What this calculator does
This tool answers a simple but common question: "If something is celebrating its Nth anniversary this year, what year did it begin?" Give it the current (Western/Gregorian) year and the anniversary number, and it returns the founding, establishment, opening, or birth year. The core arithmetic is universal, but this calculator also shows the founding year in the Japanese imperial era (nengo / wareki), which is Japan-specific. Non-Japanese users can simply read the Western year; the Japanese-era output is provided for Japanese context.
How to use it
Enter the current year (it defaults to the live calendar year, but you can override it). Then enter the anniversary number — the count of years since the event, such as a company's "65th anniversary." The result shows the founding year both as a Gregorian year and as a Japanese era year (for example, Heisei 18).
The formula explained
The relationship used here is:
$$\text{foundingYearWestern} = \text{currentYear} - \text{anniversaryCount}$$
In the Japanese anniversary counting used on the source page, an "Nth anniversary" means N full years have elapsed since the event. So a firm marking its 65th anniversary in 2021 was founded in \(2021 - 65 = 1956\).

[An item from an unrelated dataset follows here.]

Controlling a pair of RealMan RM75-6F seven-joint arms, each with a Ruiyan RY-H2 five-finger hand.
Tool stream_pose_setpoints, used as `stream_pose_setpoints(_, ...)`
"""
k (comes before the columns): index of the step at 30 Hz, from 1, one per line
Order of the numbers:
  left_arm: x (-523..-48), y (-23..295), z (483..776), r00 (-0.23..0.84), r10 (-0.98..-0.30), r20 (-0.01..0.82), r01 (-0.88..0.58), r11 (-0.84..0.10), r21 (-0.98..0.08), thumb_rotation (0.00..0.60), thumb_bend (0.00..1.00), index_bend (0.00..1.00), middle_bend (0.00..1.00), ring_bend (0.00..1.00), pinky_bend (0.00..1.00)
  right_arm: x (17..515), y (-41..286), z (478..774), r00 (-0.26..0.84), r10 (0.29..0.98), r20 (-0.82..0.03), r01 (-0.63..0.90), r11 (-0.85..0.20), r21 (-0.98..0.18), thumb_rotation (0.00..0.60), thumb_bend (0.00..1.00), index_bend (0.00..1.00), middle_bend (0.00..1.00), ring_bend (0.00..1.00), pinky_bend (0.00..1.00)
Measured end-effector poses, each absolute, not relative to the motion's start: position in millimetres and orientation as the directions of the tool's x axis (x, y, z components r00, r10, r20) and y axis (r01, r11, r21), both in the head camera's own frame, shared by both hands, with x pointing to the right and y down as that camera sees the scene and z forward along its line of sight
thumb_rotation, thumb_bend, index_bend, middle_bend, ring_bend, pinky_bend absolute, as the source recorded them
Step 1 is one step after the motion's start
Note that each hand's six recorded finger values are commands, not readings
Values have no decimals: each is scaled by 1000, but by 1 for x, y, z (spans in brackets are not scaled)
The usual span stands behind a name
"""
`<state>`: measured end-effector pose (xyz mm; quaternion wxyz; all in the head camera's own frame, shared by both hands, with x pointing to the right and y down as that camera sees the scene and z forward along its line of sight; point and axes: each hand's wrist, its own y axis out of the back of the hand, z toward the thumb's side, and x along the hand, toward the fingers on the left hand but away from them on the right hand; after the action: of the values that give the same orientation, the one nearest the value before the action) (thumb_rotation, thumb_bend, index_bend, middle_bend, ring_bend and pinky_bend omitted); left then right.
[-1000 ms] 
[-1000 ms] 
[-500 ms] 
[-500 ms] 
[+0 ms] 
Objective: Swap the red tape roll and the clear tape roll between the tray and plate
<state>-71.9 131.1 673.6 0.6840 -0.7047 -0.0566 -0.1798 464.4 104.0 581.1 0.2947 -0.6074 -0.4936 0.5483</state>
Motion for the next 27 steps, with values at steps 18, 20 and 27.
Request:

The Japanese era is then determined from the era in effect on January 1 of that founding year — which is why transition years such as 1989 fall in the older era (Showa 64, not Heisei 1).
Worked example
Current year = 2024, anniversary = 18. Then \(2024 - 18 = 2006\). Since \(2006 \geq 1990\), the Japanese era is Heisei, and the era year is \(2006 - 1988 = 18\). Result: founded in 2006 (Western) = Heisei 18.
FAQ
Why don't you add 1? Because the anniversary count equals the number of elapsed years (current year minus founding year). A 65th anniversary in 2021 corresponds exactly to a 1956 founding (\(2021 - 1956 = 65\)).
Why is the era based on January 1? The source page states the Japanese era is displayed as of January 1 of the founding year. Eras changed mid-year, so the boundary years use the older era.
What if the founding year is before Meiji (1868)? The Japanese-era output is not defined and only the Western year is shown.